Exercise details: In the listing below, locate the lines that hold "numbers" and copy them.

+ + +

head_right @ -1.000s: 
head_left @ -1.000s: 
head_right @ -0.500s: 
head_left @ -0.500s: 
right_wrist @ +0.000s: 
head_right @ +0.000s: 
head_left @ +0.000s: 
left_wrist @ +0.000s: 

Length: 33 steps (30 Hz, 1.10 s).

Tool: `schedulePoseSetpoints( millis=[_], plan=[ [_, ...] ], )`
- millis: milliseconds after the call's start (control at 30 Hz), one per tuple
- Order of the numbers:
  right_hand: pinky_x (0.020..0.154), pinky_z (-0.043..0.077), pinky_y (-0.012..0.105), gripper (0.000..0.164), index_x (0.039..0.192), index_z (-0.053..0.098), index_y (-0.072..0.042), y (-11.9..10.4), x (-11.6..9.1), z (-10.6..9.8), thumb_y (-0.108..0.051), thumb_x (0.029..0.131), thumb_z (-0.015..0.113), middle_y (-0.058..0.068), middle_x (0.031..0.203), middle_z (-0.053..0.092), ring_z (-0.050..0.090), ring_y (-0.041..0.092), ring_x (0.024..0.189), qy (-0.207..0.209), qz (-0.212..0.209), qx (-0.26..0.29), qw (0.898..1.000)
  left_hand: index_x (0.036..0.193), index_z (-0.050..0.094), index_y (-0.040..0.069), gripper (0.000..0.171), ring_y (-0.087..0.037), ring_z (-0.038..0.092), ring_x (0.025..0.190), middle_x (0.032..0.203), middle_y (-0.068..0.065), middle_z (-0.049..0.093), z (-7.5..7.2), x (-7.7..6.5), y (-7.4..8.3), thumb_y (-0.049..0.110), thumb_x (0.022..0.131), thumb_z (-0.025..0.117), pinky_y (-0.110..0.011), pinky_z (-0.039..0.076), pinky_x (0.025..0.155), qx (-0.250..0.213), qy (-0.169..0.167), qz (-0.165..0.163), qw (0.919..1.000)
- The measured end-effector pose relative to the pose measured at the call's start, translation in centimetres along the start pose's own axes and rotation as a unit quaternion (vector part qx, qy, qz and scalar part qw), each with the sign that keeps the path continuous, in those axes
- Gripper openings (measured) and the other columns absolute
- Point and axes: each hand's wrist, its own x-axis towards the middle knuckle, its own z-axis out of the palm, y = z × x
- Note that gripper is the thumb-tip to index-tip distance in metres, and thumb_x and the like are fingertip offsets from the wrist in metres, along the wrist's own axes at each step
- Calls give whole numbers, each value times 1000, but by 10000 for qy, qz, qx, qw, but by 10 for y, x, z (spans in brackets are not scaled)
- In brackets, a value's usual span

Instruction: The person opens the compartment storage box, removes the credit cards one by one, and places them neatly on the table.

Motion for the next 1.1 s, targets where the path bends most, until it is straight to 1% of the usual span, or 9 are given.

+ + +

Response area:
- Order of the numbers:
- Calls give whole numbers, each value times 1000, but by 10000 for qy, qz, qx, qw, but by 10 for y, x, z (spans in brackets are not scaled)

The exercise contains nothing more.